> [PROBLEM DETAILS]:
Copy all the entries word for word, but omit the pictures.

> [EXTRACTED INFORMATION]:
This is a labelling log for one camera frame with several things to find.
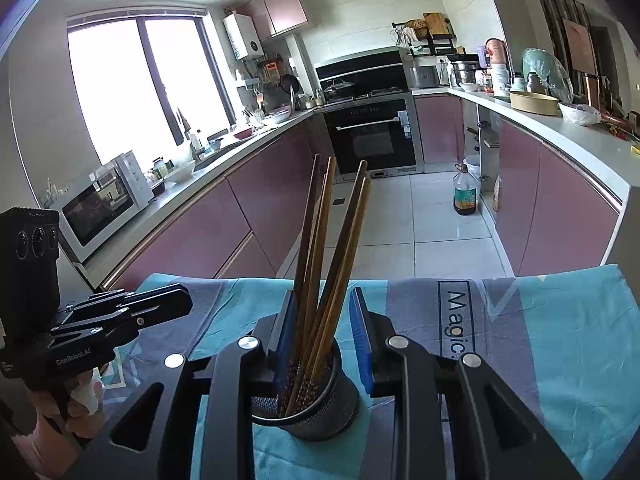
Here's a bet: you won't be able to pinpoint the black built-in oven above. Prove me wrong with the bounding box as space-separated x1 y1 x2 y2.
322 96 425 181

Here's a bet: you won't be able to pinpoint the oil bottle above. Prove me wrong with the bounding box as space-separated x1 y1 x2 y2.
452 162 478 216

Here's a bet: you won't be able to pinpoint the framed wall picture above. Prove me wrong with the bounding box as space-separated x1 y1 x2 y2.
562 17 598 76

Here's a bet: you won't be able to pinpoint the white plastic bag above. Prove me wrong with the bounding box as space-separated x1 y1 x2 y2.
558 101 602 126

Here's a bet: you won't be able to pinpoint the pink kettle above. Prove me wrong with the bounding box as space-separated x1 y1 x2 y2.
485 37 510 66

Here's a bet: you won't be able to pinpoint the striped wall panel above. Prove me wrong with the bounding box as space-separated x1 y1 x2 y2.
534 0 608 96

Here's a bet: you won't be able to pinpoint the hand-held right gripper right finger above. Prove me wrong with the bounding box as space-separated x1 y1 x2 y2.
350 286 583 480

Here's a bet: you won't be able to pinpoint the wok with glass lid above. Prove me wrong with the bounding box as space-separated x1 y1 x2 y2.
324 80 357 101

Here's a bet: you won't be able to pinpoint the blue grey printed tablecloth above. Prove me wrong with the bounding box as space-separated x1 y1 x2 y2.
107 264 640 480

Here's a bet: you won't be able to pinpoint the beige round basin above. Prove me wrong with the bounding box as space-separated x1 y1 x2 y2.
509 90 559 116

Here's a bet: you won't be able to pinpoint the white water heater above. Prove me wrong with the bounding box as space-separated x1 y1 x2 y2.
223 12 265 60

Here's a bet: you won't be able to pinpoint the black range hood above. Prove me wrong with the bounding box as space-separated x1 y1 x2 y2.
314 47 412 98

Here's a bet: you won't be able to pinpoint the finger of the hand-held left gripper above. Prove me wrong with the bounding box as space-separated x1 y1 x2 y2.
60 284 188 323
50 290 194 350

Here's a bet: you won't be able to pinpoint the kitchen window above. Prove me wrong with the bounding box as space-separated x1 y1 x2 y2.
67 7 236 166

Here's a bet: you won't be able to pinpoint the black mesh holder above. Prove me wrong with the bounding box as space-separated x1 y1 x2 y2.
248 340 361 442

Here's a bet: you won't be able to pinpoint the white plastic jar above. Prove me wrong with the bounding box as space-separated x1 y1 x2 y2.
491 62 511 97

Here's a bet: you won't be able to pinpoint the person's left hand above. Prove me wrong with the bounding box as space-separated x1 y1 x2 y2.
10 367 107 478

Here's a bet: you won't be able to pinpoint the steel pot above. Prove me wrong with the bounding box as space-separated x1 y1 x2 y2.
450 60 480 86

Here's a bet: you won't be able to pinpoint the silver countertop appliance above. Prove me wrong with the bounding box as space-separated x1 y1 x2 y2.
409 65 441 90

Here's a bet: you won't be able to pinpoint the pink base cabinets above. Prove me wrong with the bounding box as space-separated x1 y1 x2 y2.
100 112 336 293
414 94 621 278

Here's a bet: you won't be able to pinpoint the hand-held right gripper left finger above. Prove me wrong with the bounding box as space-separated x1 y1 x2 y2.
65 287 301 480

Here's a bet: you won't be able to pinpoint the pink wall cabinet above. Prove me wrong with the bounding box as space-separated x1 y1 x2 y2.
235 0 309 41

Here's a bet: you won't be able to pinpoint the white microwave oven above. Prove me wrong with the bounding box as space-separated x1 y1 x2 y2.
59 150 155 263

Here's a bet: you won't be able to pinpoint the black wall rack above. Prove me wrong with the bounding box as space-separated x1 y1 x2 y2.
391 20 457 57

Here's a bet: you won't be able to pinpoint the green mesh food cover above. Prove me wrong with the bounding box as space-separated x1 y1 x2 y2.
522 47 575 103

> [SOLUTION FOR THIS TASK]:
This is a labelling log for one camera frame with several things to find.
Here's a bet: you won't be able to pinpoint the black built-in oven above. Prove me wrong with the bounding box as space-separated x1 y1 x2 y2.
322 96 425 181

Here's a bet: you won't be able to pinpoint the oil bottle above. Prove me wrong with the bounding box as space-separated x1 y1 x2 y2.
452 162 478 216

Here's a bet: you won't be able to pinpoint the framed wall picture above. Prove me wrong with the bounding box as space-separated x1 y1 x2 y2.
562 17 598 76

Here's a bet: you won't be able to pinpoint the white plastic bag above. Prove me wrong with the bounding box as space-separated x1 y1 x2 y2.
558 101 602 126

Here's a bet: you won't be able to pinpoint the pink kettle above. Prove me wrong with the bounding box as space-separated x1 y1 x2 y2.
485 37 510 66

Here's a bet: you won't be able to pinpoint the striped wall panel above. Prove me wrong with the bounding box as space-separated x1 y1 x2 y2.
534 0 608 96

Here's a bet: you won't be able to pinpoint the hand-held right gripper right finger above. Prove me wrong with the bounding box as space-separated x1 y1 x2 y2.
350 286 583 480

Here's a bet: you won't be able to pinpoint the wok with glass lid above. Prove me wrong with the bounding box as space-separated x1 y1 x2 y2.
324 80 357 101

Here's a bet: you won't be able to pinpoint the blue grey printed tablecloth above. Prove me wrong with the bounding box as space-separated x1 y1 x2 y2.
107 264 640 480

Here's a bet: you won't be able to pinpoint the beige round basin above. Prove me wrong with the bounding box as space-separated x1 y1 x2 y2.
509 90 559 116

Here's a bet: you won't be able to pinpoint the white water heater above. Prove me wrong with the bounding box as space-separated x1 y1 x2 y2.
223 12 265 60

Here's a bet: you won't be able to pinpoint the black range hood above. Prove me wrong with the bounding box as space-separated x1 y1 x2 y2.
314 47 412 98

Here's a bet: you won't be able to pinpoint the finger of the hand-held left gripper above. Prove me wrong with the bounding box as space-separated x1 y1 x2 y2.
60 284 188 323
50 290 194 350

Here's a bet: you won't be able to pinpoint the kitchen window above. Prove me wrong with the bounding box as space-separated x1 y1 x2 y2.
67 7 236 166

Here's a bet: you won't be able to pinpoint the black mesh holder above. Prove me wrong with the bounding box as space-separated x1 y1 x2 y2.
248 340 361 442

Here's a bet: you won't be able to pinpoint the white plastic jar above. Prove me wrong with the bounding box as space-separated x1 y1 x2 y2.
491 62 511 97

Here's a bet: you won't be able to pinpoint the person's left hand above. Prove me wrong with the bounding box as space-separated x1 y1 x2 y2.
10 367 107 478

Here's a bet: you won't be able to pinpoint the steel pot above. Prove me wrong with the bounding box as space-separated x1 y1 x2 y2.
450 60 480 86

Here's a bet: you won't be able to pinpoint the silver countertop appliance above. Prove me wrong with the bounding box as space-separated x1 y1 x2 y2.
409 65 441 90

Here's a bet: you won't be able to pinpoint the pink base cabinets above. Prove me wrong with the bounding box as space-separated x1 y1 x2 y2.
100 112 336 293
414 94 621 278

Here's a bet: you won't be able to pinpoint the hand-held right gripper left finger above. Prove me wrong with the bounding box as space-separated x1 y1 x2 y2.
65 287 301 480

Here's a bet: you won't be able to pinpoint the pink wall cabinet above. Prove me wrong with the bounding box as space-separated x1 y1 x2 y2.
235 0 309 41

Here's a bet: you won't be able to pinpoint the white microwave oven above. Prove me wrong with the bounding box as space-separated x1 y1 x2 y2.
59 150 155 263

Here's a bet: you won't be able to pinpoint the black wall rack above. Prove me wrong with the bounding box as space-separated x1 y1 x2 y2.
391 20 457 57

Here's a bet: you won't be able to pinpoint the green mesh food cover above. Prove me wrong with the bounding box as space-separated x1 y1 x2 y2.
522 47 575 103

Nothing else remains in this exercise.